12. Le rejet des conclusions aux fins d'annulation de la requête de M. A B n'appelle aucune mesure d'exécution. Par suite, les conclusions aux fins d'injonction de cette même requête doivent également être rejetées.

Sur les frais liés au litige :

13. Aux termes de l'article L. 761-1 du code de justice administrative : " Dans toutes les instances, le juge condamne la partie tenue aux dépens ou, à défaut, la partie perdante, à payer à l'autre partie la somme qu'il détermine, au titre des frais exposés et non compris dans les dépens. Les parties peuvent produire les justificatifs des sommes qu'elles demandent et le juge tient compte de l'équité ou de la situation économique de la partie condamnée. Il peut, même d'office, pour des raisons tirées des mêmes considérations, dire qu'il n'y a pas lieu à cette condamnation.".

14. En vertu des dispositions de l'article L. 761-1 du code de justice administrative, le tribunal ne peut pas faire bénéficier la partie tenue aux dépens ou la partie perdante du paiement par l'autre partie des frais qu'elle a exposés à l'occasion du litige soumis au juge. Les conclusions présentées à ce titre par M. A B doivent dès lors être rejetées.

D E C I D E :

Article 1er : La requête de M. A B est rejetée.

Article 2 : Le présent jugement sera notifié à M. D A B et au préfet des Pyrénées-Atlantiques.

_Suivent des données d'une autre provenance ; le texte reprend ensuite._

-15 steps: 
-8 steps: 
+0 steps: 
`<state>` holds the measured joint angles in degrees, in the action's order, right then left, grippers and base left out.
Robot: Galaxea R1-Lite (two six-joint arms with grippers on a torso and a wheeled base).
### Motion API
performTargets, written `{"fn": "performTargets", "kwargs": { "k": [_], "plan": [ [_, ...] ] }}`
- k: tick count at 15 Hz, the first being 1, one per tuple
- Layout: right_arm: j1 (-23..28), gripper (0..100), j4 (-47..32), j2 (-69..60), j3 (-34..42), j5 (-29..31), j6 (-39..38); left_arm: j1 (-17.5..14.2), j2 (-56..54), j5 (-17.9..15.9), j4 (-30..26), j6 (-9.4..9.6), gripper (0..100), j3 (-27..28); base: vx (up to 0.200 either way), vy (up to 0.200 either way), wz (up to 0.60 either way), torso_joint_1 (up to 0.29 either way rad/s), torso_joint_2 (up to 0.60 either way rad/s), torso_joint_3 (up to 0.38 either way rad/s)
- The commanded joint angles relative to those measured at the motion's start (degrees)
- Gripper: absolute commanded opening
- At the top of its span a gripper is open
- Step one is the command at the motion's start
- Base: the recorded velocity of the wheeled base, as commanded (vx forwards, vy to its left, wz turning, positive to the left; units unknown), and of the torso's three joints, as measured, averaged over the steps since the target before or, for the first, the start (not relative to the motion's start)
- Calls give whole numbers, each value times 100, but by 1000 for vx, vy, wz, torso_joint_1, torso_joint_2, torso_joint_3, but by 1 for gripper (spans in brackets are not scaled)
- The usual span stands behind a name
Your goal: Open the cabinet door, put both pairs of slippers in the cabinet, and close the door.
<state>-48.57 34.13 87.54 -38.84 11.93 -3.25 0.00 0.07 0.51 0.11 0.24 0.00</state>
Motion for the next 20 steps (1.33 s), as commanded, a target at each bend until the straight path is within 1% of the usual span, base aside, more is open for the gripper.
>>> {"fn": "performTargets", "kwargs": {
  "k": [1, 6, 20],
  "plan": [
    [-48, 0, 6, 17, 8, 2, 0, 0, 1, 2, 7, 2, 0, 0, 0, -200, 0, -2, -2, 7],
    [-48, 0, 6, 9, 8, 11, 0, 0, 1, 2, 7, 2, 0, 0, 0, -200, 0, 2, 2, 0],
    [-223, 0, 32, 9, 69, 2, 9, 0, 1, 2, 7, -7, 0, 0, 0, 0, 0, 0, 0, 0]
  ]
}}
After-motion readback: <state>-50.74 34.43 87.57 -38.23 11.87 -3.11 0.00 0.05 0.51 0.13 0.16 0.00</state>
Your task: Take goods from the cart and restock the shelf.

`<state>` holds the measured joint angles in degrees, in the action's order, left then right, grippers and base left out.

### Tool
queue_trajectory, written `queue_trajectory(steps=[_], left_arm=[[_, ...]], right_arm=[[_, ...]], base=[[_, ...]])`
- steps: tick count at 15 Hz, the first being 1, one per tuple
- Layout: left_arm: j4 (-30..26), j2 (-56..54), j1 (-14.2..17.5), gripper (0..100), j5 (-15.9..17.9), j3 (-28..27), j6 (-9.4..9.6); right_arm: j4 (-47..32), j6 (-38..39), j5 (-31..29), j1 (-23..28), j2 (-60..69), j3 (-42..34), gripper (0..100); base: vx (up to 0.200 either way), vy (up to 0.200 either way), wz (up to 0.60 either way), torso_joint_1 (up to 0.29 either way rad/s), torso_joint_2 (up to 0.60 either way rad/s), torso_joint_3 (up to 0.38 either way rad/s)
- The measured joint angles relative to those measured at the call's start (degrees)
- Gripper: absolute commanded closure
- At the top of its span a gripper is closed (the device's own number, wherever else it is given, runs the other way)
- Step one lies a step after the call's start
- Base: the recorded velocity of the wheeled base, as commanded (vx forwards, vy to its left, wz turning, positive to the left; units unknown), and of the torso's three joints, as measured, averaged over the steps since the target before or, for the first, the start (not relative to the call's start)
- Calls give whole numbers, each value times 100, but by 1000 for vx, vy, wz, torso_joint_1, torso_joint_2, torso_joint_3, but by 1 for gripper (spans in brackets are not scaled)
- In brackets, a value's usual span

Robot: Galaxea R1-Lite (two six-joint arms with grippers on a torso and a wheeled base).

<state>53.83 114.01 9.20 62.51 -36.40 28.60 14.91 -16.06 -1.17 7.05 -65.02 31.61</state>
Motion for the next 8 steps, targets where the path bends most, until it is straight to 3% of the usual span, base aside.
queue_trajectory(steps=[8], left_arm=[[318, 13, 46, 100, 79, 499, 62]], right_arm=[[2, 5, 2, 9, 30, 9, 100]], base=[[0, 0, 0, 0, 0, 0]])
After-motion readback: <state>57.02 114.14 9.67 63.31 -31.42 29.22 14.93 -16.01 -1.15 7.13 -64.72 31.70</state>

Copie en sera adressée au ministre de l'intérieur et des outre-mer.

Délibéré après l'audience du 28 mai 2024, à laquelle siégeaient :

M. de Saint-Exupéry de Castillon, président,

Mme Genty, première conseillère,

Mme Dumez-Fauchille, première conseillère.

Rendu public par mise à disposition au greffe le 11 juin 2024.

La rapporteure,

V. DUMEZ-FAUCHILLE

Le président,

F. DE SAINT-EXUPERY DE CASTILLONLa greffière,

P. SANTERRE

La République mande et ordonne au ministre de l'intérieur et des outre-mer en ce qui le concerne ou à tous commissaires de justice à ce requis en ce qui concerne les voies de droit commun, contre les parties privées, de pourvoir à l'exécution du présent jugement.